Я подошел к одной из групп и поприветствовал так, как было принято у нас на Родине:
— Здравствуйте, товарищи!
—Здравствуй, товарищ, — ответили мне.
И вдруг из-за моей спины кто-то крикнул:
— Товарищ Боташев! Добро пожаловать! Пришел тоже записываться?
— Я пришел, увидев красное полотнище. А куда вы записываете и понятия не имею. Что за запись?
— Люди, которых ты здесь видишь, желают вернуться к себе на Родину и пришли записываться. Тут представители всех народов. Как же, надо же вернуться домой! Сколько можно странствовать и как дальше жить? Лучше, если мы объявим о своем добровольном желании вернуться, чем по принуждению. И тебе советую записаться добровольно.
— Спасибо. Я тоже живу заботами об этом. Но нас много и мы, очевидно, составим свой отдельный «список». Интересно, откуда появились флаг и портрет Сталина? Как будто все было готово,
заранее решено. Видимо, достали из чьего-то чемодана.
— Ничего удивительного тут нет. Англичане и русские — союзники. То, что требуется, они достанут. Портрет Сталина тоже принесли из штаба.
Тот, что был в гражданской форме, — русский. Мы
это поняли сразу.
— Да, в этом не могло быть сомнения… Был похож...
— Не только похож. Есть среди нас люди, которые знают его. И портрет Сталина и флаг — дело его рук.
— Оказывается развертываются большие дела, — сказал я, не скрывая своего удивления.
— Верно, — согласился мой собеседник. — И надо воспользоваться моментом, прикинуться активистом...
— Помнишь ли ты первую речь этого английского офицера? — спросил я своего собеседника. — Тогда он говорил: «Мы всех вас хорошо знаем». Насколько мне известно, твои следы не так уж безобидны и чисты. Как ты себя почувствуешь, если приведут и поставят перед тобой тех, кто от тебя пострадал? — Я открыто и жестко высказал свое мнение о нем. Его лицо изменилось до неузнаваемости.
— Ты прав, но... — едва вымолвил он из себя.
— Значит, ты хочешь прикинуться активистом, плясать «и нашим и вашим» и этим способом затеряться среди безвинных людей. — Я повернулся к портрету Сталина, указал на него пальцем и спросил: — Ты видишь его? Видишь как он смотрит на тебя?
— И правда... он смотрит на меня ... алан!
— Он никаких аланов-маланов не признает. И знает свое дело хорошо, — сказал я, намекая на последствия его поступка, и, не сказав больше ни
слова, повернулся и ушел.
По пути к стоянке я думал и сортировал людей и не смог придти к определенному выводу, чтобы сказать кого же среди нас больше, плохих или хороших. Люди менялись на глазах и было очень трудно узнать у кого что лежит на душе.
Прежде, чем пойти и пообедать, я решил еще раз проверить на месте ли мои лошади и не следует ли повести их на водопой. Пройдя сотню метров, я увидел своих лошадей и... балкарцев, продолжавших сидеть на том же самом месте. Я обрадовался и пошел прямо к ним.

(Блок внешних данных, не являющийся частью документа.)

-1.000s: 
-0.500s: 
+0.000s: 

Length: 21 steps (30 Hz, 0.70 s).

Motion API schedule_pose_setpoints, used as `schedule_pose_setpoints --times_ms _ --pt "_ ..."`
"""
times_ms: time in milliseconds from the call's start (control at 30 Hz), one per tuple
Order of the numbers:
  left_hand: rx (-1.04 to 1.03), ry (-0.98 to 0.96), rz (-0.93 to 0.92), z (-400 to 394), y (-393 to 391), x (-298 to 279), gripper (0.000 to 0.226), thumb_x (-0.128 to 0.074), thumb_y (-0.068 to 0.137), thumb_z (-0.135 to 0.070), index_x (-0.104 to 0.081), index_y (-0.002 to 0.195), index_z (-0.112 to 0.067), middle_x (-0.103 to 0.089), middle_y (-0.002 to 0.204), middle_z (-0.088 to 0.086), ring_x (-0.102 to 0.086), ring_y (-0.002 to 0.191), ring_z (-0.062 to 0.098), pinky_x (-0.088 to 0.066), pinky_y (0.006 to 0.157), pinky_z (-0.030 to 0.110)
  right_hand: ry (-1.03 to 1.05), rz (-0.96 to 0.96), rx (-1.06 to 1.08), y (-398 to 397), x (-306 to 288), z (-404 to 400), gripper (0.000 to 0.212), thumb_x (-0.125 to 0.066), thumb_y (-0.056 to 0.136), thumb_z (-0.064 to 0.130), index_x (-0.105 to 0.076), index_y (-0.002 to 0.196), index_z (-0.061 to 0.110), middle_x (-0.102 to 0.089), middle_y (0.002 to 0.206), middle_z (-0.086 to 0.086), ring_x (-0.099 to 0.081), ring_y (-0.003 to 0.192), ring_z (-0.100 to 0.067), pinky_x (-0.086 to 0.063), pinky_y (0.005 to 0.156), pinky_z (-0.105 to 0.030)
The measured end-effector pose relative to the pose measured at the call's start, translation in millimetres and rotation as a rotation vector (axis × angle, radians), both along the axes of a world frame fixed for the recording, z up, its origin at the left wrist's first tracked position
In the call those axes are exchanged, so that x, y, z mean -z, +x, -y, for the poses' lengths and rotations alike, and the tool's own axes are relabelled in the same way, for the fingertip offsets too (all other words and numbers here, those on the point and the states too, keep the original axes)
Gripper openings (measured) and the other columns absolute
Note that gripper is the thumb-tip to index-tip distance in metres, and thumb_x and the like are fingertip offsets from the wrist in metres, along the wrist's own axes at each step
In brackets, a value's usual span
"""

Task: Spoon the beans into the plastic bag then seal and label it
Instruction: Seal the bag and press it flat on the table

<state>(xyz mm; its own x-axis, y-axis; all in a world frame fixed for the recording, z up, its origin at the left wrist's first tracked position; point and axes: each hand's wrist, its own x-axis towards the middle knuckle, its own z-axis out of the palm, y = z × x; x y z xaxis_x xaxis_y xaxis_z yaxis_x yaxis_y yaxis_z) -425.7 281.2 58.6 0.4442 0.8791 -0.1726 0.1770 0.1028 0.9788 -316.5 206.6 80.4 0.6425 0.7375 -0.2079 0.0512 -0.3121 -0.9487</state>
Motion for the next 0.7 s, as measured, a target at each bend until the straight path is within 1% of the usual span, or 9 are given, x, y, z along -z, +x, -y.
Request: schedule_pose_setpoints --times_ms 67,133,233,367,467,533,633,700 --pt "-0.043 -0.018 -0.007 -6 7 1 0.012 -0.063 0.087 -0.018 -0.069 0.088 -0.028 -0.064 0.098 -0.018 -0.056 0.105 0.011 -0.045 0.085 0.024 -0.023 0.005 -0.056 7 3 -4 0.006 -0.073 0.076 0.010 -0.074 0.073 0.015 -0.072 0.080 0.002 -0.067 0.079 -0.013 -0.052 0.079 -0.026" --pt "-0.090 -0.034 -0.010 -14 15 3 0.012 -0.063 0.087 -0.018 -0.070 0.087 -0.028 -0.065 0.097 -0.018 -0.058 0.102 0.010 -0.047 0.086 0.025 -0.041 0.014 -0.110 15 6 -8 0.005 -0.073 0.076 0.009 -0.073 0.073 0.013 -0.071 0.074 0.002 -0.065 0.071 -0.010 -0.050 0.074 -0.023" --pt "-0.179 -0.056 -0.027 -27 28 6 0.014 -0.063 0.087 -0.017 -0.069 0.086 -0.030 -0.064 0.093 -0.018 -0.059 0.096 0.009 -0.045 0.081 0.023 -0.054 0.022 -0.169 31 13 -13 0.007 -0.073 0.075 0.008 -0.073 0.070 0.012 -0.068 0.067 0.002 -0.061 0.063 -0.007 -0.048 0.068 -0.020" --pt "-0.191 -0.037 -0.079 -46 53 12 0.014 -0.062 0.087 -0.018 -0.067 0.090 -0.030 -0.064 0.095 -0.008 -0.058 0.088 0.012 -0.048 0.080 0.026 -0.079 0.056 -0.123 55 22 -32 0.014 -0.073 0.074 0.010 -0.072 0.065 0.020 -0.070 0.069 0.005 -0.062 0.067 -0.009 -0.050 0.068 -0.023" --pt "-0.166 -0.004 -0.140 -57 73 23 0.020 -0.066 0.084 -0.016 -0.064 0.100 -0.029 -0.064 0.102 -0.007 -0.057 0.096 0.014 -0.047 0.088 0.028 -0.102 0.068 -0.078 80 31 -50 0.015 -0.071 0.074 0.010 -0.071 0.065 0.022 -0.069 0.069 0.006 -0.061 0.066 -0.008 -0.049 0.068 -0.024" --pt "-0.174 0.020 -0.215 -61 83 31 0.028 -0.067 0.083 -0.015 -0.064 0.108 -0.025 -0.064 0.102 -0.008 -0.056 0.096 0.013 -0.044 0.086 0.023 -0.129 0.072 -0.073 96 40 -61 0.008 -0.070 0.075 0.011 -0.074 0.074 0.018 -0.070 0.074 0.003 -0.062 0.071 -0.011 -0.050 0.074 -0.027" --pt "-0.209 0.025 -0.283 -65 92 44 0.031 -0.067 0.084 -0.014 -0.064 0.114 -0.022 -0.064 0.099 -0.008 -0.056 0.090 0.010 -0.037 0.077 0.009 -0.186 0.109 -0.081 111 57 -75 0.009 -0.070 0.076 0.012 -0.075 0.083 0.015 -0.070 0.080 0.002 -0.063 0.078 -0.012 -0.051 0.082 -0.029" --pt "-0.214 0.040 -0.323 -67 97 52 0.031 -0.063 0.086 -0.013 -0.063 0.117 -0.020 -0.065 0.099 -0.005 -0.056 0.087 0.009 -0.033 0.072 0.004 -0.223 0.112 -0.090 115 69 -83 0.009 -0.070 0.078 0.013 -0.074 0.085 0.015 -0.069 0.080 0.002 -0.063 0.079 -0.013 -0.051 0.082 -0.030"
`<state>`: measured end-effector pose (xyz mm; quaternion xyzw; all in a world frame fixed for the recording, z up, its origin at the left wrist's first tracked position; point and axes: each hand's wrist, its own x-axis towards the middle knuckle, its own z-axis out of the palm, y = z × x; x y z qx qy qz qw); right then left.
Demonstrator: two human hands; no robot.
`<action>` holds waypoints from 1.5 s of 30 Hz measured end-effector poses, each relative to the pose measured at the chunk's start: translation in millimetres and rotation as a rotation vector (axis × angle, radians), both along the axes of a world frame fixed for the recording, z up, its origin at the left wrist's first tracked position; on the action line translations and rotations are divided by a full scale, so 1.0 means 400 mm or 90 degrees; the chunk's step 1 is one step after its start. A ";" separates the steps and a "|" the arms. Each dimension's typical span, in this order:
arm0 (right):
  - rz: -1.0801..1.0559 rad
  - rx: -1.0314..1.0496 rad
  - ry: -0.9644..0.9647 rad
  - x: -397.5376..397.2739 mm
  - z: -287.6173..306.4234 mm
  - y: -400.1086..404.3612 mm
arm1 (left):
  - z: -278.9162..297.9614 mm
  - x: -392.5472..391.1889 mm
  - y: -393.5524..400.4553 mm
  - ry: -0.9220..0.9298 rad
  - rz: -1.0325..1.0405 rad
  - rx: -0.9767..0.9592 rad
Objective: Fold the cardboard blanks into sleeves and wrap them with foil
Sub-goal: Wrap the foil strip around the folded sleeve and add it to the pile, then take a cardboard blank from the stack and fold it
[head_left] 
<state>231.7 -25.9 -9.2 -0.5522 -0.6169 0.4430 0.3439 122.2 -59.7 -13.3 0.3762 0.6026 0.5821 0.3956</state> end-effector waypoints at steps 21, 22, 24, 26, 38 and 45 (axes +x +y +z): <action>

— Где пропадаешь? — обратился ко мне баксанец. — Твои товарищи давно уже вернулись со схода, а тебя все нет и нет. Что нового?

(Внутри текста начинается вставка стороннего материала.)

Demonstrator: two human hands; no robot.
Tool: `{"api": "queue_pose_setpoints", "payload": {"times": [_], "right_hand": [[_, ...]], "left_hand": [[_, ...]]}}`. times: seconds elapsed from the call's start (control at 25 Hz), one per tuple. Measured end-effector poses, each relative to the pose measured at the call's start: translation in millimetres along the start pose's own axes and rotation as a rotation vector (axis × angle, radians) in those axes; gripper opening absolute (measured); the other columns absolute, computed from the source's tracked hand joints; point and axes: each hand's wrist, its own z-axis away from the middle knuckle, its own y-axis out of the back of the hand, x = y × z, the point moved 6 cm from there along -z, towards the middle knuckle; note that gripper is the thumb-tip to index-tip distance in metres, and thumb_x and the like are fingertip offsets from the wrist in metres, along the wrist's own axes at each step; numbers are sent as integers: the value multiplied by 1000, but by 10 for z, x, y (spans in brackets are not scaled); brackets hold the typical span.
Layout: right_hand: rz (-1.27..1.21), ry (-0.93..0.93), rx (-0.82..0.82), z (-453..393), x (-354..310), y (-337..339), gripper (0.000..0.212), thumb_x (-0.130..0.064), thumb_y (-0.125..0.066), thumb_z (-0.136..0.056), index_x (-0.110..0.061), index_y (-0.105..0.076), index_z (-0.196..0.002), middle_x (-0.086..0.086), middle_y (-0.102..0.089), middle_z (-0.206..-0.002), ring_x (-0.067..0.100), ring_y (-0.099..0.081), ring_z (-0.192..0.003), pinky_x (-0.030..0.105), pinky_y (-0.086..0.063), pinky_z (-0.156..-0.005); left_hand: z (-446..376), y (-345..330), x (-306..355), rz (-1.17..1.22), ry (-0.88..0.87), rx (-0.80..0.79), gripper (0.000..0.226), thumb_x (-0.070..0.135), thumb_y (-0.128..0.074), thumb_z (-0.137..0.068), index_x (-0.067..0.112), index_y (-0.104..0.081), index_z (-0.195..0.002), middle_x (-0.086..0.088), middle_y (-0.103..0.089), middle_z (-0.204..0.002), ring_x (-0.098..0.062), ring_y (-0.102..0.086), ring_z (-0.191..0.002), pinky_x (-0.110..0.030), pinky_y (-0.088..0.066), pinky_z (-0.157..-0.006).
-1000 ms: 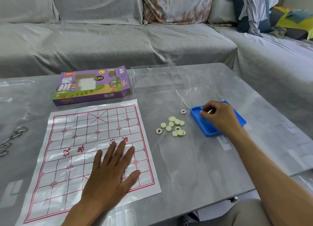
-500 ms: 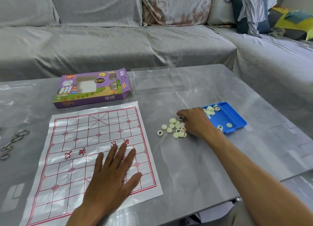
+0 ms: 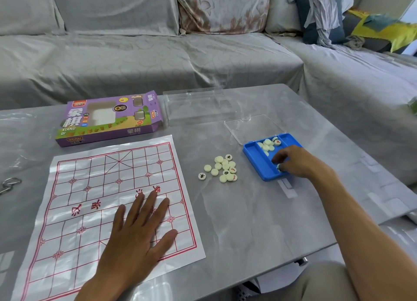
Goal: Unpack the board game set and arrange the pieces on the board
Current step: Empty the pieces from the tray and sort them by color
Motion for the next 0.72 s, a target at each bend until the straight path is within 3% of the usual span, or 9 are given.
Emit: {"api": "queue_pose_setpoints", "payload": {"times": [0.28,0.48,0.56,0.72], "right_hand": [[-42,-16,-28,-27,18,-8,12,-11,-67,-87,-23,-69,-89,-7,-64,-97,7,-56,-86,24,-44,-79],[-164,70,373,53,-143,224,14,-6,-67,-84,-14,-72,-94,-2,-66,-90,8,-59,-76,21,-45,-70],[-378,219,293,168,-548,108,11,-6,-70,-81,-15,-73,-88,-5,-69,-81,-2,-60,-63,12,-43,-60],[-354,411,-29,358,-1336,-485,8,-11,-72,-77,-18,-75,-79,-9,-69,-74,-2,-62,-63,11,-44,-58]], "left_hand": [[4,7,4,4,8,-2,73,78,-9,-87,42,-19,-151,10,-5,-161,-16,0,-149,-56,-9,-118],[10,-14,-4,-2,-5,-6,72,76,-13,-89,40,-21,-151,9,-8,-161,-17,-4,-149,-56,-12,-118],[6,-20,-5,5,-4,-4,71,76,-13,-90,40,-20,-151,9,-8,-161,-17,-3,-149,-56,-11,-117],[10,-19,-10,2,-6,0,71,76,-10,-89,42,-14,-151,10,-3,-161,-16,2,-149,-55,-9,-118]]}}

— Неужели вам никто ничего не сказал? — вопросом на вопрос ответил я.
— Мы слышали только о том, что говорил англичанин. У тебя больше нет, что нам сказать?
Есть. Может быть ты и шутишь, задавая мне вопрос, но я очень далек сейчас от шуток. Я оказался в таком месте, о каком давно не думал. Другой бы на моем месте сразу бы прыгнул в Драу и пошел бы к его дну...
— Вот беда. Что же случилось с тобой?
Это лучше показать, чем рассказывать. Пойдемте.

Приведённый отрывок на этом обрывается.